A number of insurance companies have reacted to the California residential insurance crisis by limiting coverage or no longer selling new policies, including State Farm, which insurer stopped selling new homeowners insurance policies in California. The following year, it nonrenewed 30,000 home and 42,000 apartment policies
Allstate paused selling new homeowners insurance policies in November 2022. Other large insurers, including Chubb, Farmers, The Hartford, Travelers, and others, have all reduced their coverage in the state.
How does the home insurance crisis affect home sales in California?

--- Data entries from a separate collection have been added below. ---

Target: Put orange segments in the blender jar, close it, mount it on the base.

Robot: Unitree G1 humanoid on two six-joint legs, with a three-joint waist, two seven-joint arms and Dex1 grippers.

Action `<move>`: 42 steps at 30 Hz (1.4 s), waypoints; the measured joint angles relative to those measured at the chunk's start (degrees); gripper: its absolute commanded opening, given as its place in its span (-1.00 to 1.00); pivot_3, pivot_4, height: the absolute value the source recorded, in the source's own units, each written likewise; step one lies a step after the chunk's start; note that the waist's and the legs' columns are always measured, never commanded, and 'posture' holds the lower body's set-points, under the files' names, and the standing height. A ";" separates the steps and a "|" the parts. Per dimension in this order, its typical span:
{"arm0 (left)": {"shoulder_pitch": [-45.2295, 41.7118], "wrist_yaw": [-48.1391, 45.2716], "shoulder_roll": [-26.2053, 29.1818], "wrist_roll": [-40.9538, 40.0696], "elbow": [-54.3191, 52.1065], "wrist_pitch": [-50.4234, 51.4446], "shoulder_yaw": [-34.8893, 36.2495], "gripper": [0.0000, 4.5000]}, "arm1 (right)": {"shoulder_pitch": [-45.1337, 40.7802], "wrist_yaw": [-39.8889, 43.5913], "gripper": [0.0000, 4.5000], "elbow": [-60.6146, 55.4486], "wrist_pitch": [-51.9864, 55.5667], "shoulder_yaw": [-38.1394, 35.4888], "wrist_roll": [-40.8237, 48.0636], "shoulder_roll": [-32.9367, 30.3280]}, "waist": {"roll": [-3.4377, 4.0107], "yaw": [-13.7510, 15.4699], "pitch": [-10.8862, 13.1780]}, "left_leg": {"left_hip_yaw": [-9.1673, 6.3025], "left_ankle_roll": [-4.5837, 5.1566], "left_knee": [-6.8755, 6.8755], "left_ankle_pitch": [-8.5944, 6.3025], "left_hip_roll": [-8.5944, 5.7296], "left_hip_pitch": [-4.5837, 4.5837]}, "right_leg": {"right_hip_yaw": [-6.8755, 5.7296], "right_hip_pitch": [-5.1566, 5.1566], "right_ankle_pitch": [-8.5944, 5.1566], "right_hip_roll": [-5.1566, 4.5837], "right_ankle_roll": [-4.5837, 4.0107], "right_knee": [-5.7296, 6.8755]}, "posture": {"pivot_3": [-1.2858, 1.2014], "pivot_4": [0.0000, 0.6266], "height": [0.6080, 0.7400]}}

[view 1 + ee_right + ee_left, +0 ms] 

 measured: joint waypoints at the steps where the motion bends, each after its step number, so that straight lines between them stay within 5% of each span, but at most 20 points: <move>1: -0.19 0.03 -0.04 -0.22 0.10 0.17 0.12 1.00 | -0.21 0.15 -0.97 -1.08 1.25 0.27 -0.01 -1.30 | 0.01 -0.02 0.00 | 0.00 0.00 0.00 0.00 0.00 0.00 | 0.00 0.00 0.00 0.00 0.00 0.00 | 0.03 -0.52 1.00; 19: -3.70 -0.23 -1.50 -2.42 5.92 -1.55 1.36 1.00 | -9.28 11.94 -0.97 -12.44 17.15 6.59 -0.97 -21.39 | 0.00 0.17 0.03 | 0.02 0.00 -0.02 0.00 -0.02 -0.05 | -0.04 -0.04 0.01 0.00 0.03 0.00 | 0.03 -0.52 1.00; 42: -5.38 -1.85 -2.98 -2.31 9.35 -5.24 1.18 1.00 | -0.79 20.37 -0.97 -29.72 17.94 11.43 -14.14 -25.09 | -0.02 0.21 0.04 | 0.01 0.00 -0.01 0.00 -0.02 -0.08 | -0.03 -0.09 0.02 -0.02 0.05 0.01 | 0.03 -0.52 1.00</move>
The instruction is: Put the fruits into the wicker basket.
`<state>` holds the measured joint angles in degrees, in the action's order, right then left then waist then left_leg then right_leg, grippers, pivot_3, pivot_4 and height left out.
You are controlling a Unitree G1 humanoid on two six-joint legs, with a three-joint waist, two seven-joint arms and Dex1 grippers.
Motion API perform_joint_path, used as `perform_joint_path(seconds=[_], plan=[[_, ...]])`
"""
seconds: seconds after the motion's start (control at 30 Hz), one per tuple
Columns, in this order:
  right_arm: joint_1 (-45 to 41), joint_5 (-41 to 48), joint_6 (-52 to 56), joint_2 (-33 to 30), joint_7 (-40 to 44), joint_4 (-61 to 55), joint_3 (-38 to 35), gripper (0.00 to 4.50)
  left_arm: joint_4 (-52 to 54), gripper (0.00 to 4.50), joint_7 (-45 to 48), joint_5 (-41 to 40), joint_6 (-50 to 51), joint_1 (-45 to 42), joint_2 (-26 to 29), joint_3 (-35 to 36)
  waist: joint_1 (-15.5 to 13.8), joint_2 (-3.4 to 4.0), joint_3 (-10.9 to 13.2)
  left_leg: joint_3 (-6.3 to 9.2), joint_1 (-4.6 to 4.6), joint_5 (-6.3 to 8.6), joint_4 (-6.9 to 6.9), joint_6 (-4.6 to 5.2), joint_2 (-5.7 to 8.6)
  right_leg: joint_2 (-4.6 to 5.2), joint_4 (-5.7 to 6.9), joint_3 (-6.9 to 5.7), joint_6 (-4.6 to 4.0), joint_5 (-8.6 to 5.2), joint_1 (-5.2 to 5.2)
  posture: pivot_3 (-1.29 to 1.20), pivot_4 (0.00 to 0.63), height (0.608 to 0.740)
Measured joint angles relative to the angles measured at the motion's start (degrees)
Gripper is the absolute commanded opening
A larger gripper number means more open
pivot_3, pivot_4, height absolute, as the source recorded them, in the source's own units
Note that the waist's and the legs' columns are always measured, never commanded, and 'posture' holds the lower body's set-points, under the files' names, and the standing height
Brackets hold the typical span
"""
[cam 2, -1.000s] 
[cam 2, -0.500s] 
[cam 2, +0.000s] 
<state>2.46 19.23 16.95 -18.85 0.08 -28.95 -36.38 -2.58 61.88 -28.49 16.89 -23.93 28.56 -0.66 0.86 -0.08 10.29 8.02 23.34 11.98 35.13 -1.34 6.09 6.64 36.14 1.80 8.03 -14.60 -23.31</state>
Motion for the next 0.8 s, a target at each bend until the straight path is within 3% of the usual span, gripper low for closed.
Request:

An October 2024 survey from the California Association of Realtors found that 13% of realtors had a sale fall through because the buyer couldn’t find or couldn’t afford homeowners insurance for the property. This is a significant jump from the previous year when only 6.9% of realtors reported the same thing.
Is home insurance expensive in California?
According to our most recent data, at $1,405 the average annual home insurance premium in California is almost $1,200 below the national average of $2,601. This is based on $300,000 in dwelling coverage, $300,000 of liability, and a $1,000 deductible.
A recent report from the Consumer Federation of America (CFA) showed a 25% increase in homeowners insurance premiums between 2021 and 2024. While this is a significant increase, it is less than half of the 59% increase in Arizona during the same period.
But that is an average, and the actual price of insurance will depend on several factors, including your insurance company, the amount of coverage you purchase, and your location.